It was a lie. I had lied. I said I would try. I tried. I failed.
And it’s hard to say “I lied” when you do it again and again and again. It’s like you’re always making the same mistake and then, one day at a time, you realize you’re the same person you always were.
I used to hate this line of thinking. I used to feel like I would lie on every application for every job I ever interviewed for. I would write it all down and mark it. I would make a list of all the jobs I applied for and I would think about a time when I had been interviewed for a job and realized that I had never lied on the application.
No such thing as a lie, but a lie is a lie. I guess I just didn’t like the thought of the whole line of thinking. In the end, I made a list of jobs that I had spent the last couple of months of my life, but it didn’t work out.
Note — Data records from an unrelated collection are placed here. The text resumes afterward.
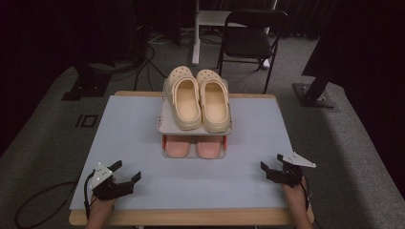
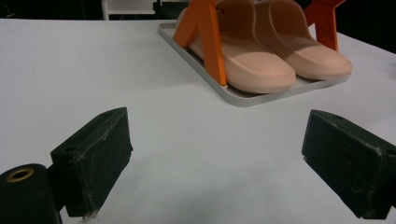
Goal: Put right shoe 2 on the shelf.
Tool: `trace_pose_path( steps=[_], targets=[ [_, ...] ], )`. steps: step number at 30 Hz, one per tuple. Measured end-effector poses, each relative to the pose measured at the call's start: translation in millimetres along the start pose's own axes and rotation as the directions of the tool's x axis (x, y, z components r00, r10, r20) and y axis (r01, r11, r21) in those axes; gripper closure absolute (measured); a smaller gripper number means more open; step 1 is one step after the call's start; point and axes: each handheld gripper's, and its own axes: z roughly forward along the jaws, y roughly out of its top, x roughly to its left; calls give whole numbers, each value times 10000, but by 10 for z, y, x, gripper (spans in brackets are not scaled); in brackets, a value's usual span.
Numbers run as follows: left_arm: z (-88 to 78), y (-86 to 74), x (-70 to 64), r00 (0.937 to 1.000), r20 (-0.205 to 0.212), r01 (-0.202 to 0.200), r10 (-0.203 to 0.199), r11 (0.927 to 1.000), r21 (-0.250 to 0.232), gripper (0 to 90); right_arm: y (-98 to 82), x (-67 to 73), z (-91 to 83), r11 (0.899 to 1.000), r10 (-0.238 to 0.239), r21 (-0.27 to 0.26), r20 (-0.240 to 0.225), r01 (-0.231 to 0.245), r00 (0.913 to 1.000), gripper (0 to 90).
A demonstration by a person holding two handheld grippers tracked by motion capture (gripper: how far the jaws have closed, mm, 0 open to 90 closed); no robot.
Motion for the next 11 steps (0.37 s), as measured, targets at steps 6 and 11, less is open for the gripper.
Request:
trace_pose_path(
  steps=[6,11],
  targets=[
    [2,-6,-11,10000,-8,-38,38,10000,-17,82,0,8,13,10000,-27,82,184,25,9998,161],
    [-6,-3,-16,9999,-20,-114,114,9999,11,82,2,25,30,9996,-174,236,279,167,9995,161]
  ],
)
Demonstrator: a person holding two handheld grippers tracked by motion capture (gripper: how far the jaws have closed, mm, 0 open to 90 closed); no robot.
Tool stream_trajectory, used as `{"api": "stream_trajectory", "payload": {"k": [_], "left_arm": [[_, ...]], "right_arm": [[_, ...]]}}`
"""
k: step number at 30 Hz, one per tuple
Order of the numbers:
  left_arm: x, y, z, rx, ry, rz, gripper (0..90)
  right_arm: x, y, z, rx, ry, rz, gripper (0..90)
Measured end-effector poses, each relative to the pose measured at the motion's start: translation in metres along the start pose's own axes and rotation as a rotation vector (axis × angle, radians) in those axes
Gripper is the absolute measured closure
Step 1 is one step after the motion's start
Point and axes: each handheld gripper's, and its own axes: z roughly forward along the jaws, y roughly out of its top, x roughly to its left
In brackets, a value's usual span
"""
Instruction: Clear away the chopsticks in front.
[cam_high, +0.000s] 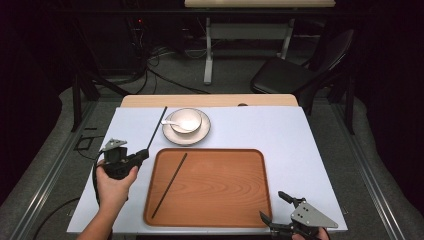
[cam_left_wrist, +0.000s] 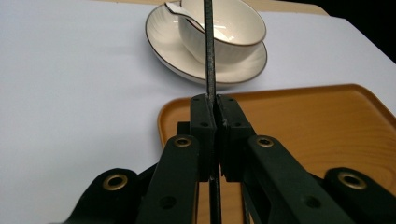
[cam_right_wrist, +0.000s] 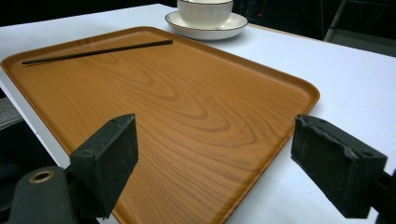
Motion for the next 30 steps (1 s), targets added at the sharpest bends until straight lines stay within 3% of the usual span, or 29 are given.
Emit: {"api": "stream_trajectory", "payload": {"k": [8, 15, 21, 30], "left_arm": [[-0.012, -0.027, -0.013, 0.014, -0.052, 0.003, 85.9], [-0.015, -0.043, -0.013, 0.038, -0.062, 0.004, 86.0], [-0.017, -0.056, -0.011, 0.064, -0.071, -0.001, 86.0], [-0.022, -0.077, 0.007, 0.157, -0.072, 0.010, 86.0]], "right_arm": [[0.000, 0.000, 0.000, 0.001, -0.003, -0.003, 14.4], [0.000, 0.000, 0.001, 0.003, -0.006, -0.007, 14.4], [0.000, 0.000, 0.000, 0.003, -0.006, -0.003, 14.4], [0.001, 0.000, 0.000, 0.001, -0.004, -0.006, 14.4]]}}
To be fair, I have to admit I was hoping that I would get a job that would make me feel better about it. But then when I was asked about my dream job at a news site and she answered, “Really?”, I thought, “Damn.”I started writing all the jobs I could think of (in other words, I didn’t want to be a journalist).
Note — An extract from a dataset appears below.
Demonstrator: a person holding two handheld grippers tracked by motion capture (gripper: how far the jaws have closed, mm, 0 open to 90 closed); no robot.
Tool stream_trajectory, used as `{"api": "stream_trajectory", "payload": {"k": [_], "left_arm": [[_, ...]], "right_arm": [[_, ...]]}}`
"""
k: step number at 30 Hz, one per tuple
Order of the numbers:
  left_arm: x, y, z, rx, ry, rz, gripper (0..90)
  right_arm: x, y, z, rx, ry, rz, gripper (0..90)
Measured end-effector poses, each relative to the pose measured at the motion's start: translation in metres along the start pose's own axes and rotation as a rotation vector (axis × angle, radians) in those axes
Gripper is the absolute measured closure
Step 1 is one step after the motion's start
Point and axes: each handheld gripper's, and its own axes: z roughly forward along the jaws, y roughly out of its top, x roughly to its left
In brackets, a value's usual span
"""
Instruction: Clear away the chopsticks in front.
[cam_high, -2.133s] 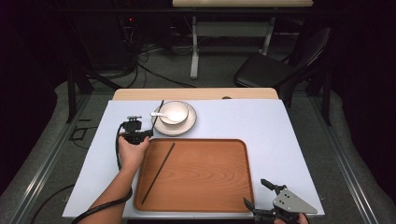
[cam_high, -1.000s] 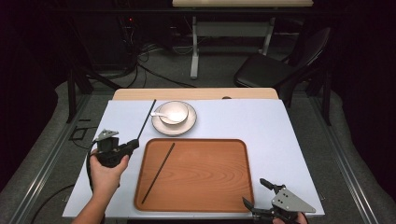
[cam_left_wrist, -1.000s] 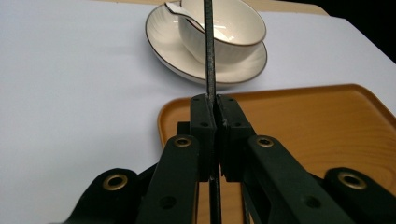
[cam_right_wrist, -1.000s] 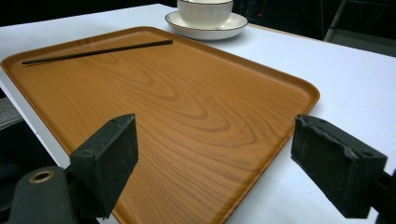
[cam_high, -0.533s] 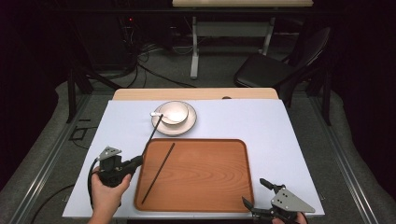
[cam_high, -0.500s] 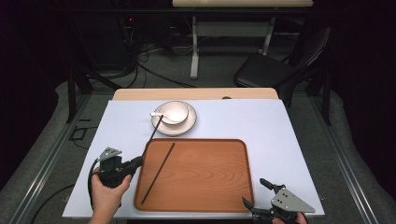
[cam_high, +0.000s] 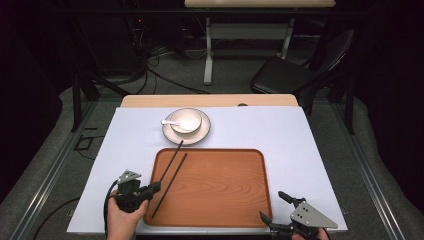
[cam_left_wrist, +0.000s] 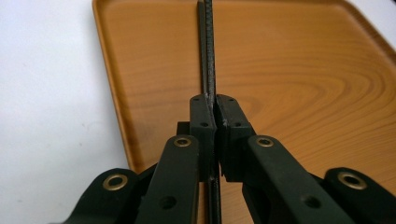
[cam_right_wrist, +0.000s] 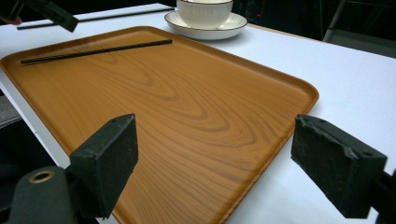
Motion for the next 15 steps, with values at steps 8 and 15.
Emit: {"api": "stream_trajectory", "payload": {"k": [8, 15], "left_arm": [[-0.0028, -0.0077, 0.0056, 0.066, 0.008, 0.001, 85.9], [0.0013, -0.0104, 0.0052, 0.071, 0.018, -0.018, 85.9]], "right_arm": [[-0.0003, -0.0001, -0.0007, -0.001, -0.001, 0.000, 14.5], [-0.0001, 0.0000, -0.0009, -0.002, 0.000, -0.001, 14.4]]}}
But you can’t really lie on your resume. It doesn’t count as a truth. So why do people lie on their resumes? Because it’s a way to get things done. It’s a way for someone to show you they are intelligent and competent, and you arent smart and competent enough to get things done. I know I have been guilty of doing this all my life. I am ashamed of it.
When I was a kid I would sit at home and read a book, because I was a student. But I also read a lot of books. So I started doing other things. I would write a book. I did some other things. I would write a song. I would write a book. I would read a book. I would read a book. All of a sudden I came up with this whole weird story. I think I was in the middle of it.
Okay, but just imagine your boss telling you that you have been working on your book for a month, and at the end of that month you tell him you have written six pages. He says, “Well I have never seen six pages.
That’s how my boss perceived my work. He thought I was a slow writer. I didn’t tell him I wrote six pages just so he would believe me.